Over 400 American public companies paid bribes to foreign officials to “grease the wheels” of business, according to investigations in the early 1970s by the Securities and Exchange Commission. Notable offenders included aerospace giant Lockheed.
These bribes were not always illegal in the countries in question, where often they were regarded simply as a cost of doing business and could even be tax deductible in some circumstances.Yet these revelations shook the American public’s confidence in their companies, prompting Congress to adopt the Foreign Corrupt Practices Act in 1977. This made it a crime for any employee of a company doing business in America to bribe a foreign government official in an effort to secure preferential treatment.
For many years, enforcement was half-hearted, not least because of efforts by corporate leaders to paint it as hurting corporate America, because their rivals in foreign markets remained free to pay bribes. But in the past decade or so, things have started to change significantly as other countries have joined the fight against bribery and corruption. Britain’s Bribery Act of 2010 was followed by several other similar laws in other countries, along with more coordinated international efforts at enforcement and stiffer punishments, including serious time in jail. (In 2011, for instance, a US court handed down an unprecedented 15 year sentence to a top telecoms executive involved in a bribery scandal in Haiti).

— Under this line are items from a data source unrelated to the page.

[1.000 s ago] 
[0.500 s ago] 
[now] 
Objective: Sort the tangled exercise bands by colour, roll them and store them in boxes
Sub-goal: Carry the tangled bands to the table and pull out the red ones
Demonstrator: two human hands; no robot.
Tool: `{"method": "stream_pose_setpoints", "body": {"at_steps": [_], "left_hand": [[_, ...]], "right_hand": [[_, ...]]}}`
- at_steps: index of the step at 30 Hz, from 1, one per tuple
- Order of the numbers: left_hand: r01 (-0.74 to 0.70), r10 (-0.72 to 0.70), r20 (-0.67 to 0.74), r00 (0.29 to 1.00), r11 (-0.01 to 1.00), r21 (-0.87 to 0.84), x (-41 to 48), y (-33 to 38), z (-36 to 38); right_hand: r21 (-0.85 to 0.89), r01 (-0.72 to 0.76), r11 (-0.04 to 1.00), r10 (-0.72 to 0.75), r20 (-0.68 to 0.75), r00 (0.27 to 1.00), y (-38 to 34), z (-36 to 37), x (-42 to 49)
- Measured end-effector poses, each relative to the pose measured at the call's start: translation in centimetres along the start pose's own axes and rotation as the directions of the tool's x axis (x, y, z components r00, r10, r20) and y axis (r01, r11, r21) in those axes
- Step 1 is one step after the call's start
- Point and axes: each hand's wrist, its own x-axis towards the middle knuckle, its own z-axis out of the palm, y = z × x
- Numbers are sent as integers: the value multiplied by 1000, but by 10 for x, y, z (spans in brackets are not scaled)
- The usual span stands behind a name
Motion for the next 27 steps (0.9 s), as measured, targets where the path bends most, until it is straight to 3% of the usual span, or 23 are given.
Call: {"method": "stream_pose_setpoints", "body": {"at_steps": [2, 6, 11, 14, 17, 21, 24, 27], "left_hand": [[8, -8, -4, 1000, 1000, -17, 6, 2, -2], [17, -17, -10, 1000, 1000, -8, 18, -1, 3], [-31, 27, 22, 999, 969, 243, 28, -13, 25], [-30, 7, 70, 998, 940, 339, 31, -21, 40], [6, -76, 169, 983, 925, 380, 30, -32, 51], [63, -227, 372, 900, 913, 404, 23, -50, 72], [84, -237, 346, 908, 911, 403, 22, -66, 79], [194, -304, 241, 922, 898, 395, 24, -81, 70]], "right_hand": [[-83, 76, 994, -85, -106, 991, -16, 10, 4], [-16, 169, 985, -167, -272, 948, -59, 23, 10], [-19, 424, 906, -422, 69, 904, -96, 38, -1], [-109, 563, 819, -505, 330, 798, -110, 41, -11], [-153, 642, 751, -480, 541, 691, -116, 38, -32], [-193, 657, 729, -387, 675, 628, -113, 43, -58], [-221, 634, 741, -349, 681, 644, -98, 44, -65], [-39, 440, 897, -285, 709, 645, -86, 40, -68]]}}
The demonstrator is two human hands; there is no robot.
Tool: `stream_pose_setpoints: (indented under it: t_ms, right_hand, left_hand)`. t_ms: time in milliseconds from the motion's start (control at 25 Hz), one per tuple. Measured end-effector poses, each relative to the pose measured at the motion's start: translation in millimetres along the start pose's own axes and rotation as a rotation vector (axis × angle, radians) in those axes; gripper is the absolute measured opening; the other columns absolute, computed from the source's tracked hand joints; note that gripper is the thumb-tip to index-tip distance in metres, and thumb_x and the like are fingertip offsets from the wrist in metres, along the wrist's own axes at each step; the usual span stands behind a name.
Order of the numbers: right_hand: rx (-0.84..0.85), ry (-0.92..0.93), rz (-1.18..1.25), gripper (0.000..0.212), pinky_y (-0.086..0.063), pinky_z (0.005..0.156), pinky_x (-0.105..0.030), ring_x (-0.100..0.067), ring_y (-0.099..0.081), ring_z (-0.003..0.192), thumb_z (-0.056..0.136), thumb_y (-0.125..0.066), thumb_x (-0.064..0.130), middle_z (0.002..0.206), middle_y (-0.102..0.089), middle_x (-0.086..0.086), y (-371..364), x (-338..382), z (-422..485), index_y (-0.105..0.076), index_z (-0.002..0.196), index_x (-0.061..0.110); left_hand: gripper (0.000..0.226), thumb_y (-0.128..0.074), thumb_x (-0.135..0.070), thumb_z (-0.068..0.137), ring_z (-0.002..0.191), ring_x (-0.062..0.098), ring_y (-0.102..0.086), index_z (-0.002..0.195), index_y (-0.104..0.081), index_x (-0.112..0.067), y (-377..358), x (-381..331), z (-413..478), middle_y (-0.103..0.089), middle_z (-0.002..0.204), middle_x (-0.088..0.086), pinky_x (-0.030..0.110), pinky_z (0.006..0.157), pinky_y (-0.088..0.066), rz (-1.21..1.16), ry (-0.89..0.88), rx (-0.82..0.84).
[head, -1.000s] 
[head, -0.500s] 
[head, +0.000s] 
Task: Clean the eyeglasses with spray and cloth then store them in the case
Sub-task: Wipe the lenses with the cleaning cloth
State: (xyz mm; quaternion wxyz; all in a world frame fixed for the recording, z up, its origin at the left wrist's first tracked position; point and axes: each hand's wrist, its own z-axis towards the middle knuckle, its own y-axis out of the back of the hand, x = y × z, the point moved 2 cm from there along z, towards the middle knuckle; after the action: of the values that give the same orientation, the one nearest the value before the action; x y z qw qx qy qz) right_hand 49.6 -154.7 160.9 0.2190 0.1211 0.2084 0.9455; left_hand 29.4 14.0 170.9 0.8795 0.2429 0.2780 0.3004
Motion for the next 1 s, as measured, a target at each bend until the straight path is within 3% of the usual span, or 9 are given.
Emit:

These legal moves have been reinforced by various civil society efforts. Transparency International, a non-profit that fights corruption not least by ranking countries on the extent of corruption, was formed in 1993. The Extractive Industries Transparency Initiative, launched in 2002, encourages businesses operating in the notoriously corrupt mineral, oil and gas industries to “publish what you pay” to foreign governments—a requirement made law, but not yet enforced, in America’s Dodd-Frank Act.
There has also been a growing international effort to confiscate money obtained through corrupt business practices. A notable example is Britain’s creation in 2017 of Unexplained Wealth Orders, by which courts can confiscate money from people who cannot come up with convincing evidence that they obtained it legally.